A Brief Note on Tsakos Energy Navigation

Doing estimates of private market value is often difficult. Recently while reading through the annual report of Tsakos Energy Navaigation, the CEO mentioned how much the ships were worth on the open market compared to the value on the books. After running a few calculations, I came to the conclusion that the private market value of Tsakos was around $75/share, a premium to the current quote.

Now, what can go wrong here? A lot:

  1. Protectionism could erupt, and diminish the amount of oil shipped across our oceans.
  2. Too many new boats could be built, eroding the value of existing boats.
  3. I could have done the math wrong.
  4. The CEO may have overstated his case.

I like Tsakos from both a strategic and valuation standpoint, but it is not a risk free investment; like most cyclicals, it relies on the robustness of the global economy, and the willingness of economies to buy oil from overseas.
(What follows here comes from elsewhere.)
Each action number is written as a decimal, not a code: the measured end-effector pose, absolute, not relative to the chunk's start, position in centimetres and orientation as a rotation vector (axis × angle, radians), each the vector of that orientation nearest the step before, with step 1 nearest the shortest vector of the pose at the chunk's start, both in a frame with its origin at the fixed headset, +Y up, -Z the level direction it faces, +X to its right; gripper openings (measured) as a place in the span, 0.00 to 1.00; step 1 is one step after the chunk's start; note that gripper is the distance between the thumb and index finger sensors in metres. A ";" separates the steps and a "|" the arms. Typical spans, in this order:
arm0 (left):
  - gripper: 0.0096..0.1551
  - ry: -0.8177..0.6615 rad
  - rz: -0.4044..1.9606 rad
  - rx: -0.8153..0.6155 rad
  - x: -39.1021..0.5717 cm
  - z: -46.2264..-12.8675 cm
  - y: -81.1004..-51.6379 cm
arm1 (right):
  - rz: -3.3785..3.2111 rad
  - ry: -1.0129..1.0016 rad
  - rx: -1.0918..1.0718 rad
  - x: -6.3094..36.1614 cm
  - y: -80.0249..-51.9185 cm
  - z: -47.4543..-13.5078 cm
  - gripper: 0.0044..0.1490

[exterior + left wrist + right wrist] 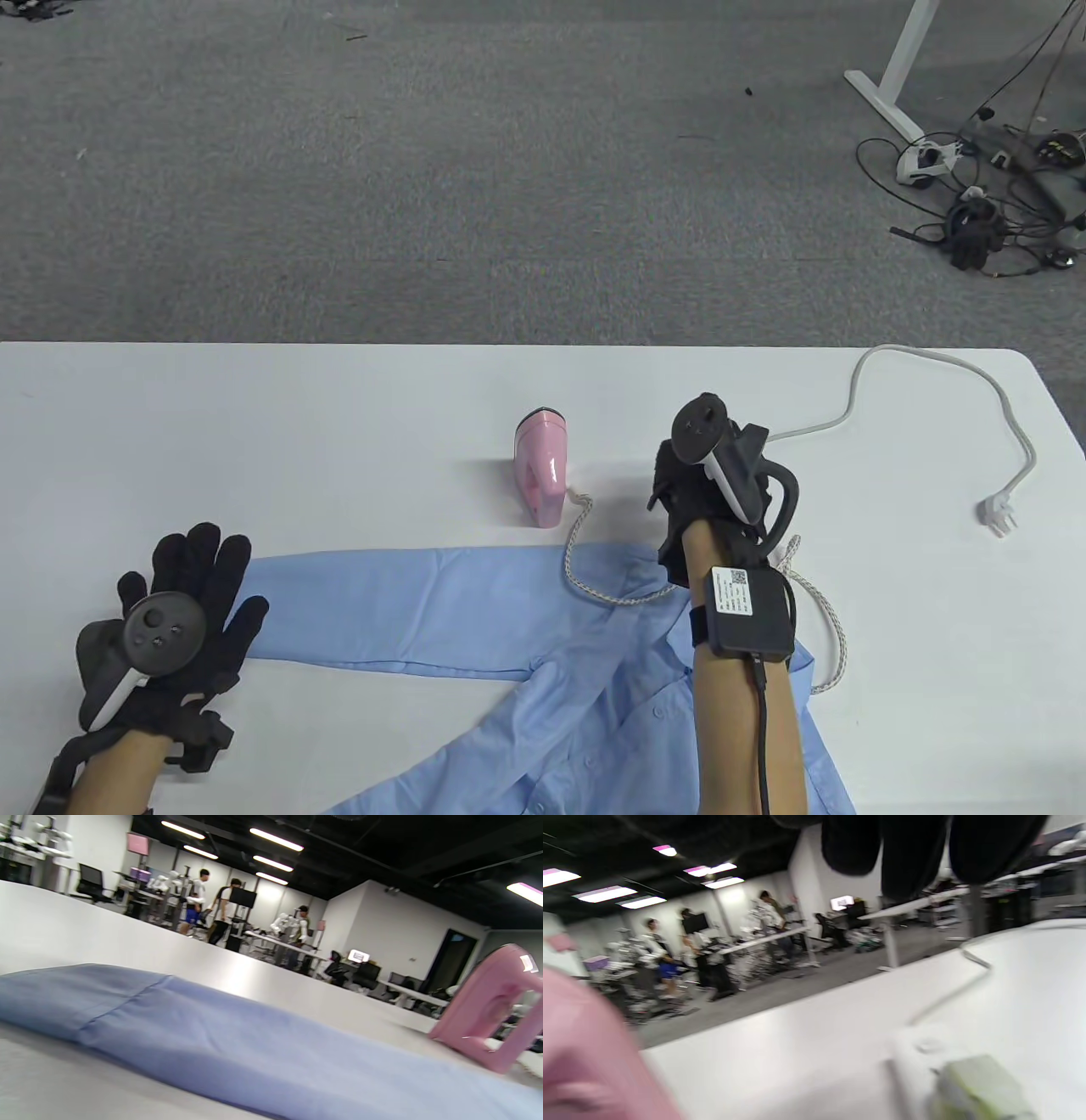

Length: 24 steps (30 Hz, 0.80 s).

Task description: Iron long-sleeve shirt with electric iron on table

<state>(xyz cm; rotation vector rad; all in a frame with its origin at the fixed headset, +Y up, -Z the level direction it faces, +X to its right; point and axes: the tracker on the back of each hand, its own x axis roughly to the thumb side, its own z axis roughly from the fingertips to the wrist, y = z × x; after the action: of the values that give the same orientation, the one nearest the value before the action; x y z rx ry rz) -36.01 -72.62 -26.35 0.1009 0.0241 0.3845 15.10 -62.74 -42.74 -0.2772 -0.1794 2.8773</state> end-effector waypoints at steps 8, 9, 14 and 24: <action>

Given the uneven distribution of oil across our world, I would expect that oil shippers will be in a good spot for a while, but one can never tell for sure.
Full disclosure: long TNP

 Note: this note has been edited to remove two material errors.  First, the word “discount” has been changed to “premium” in the first paragraph.  Second, my four points only indicate areas where my analysis could go wrong.  Point four has been clarified, because I meant that you can never tell with any CEO whether everything was stated correctly, not that I thought it was incorrect here.  Rather, I trust their representations.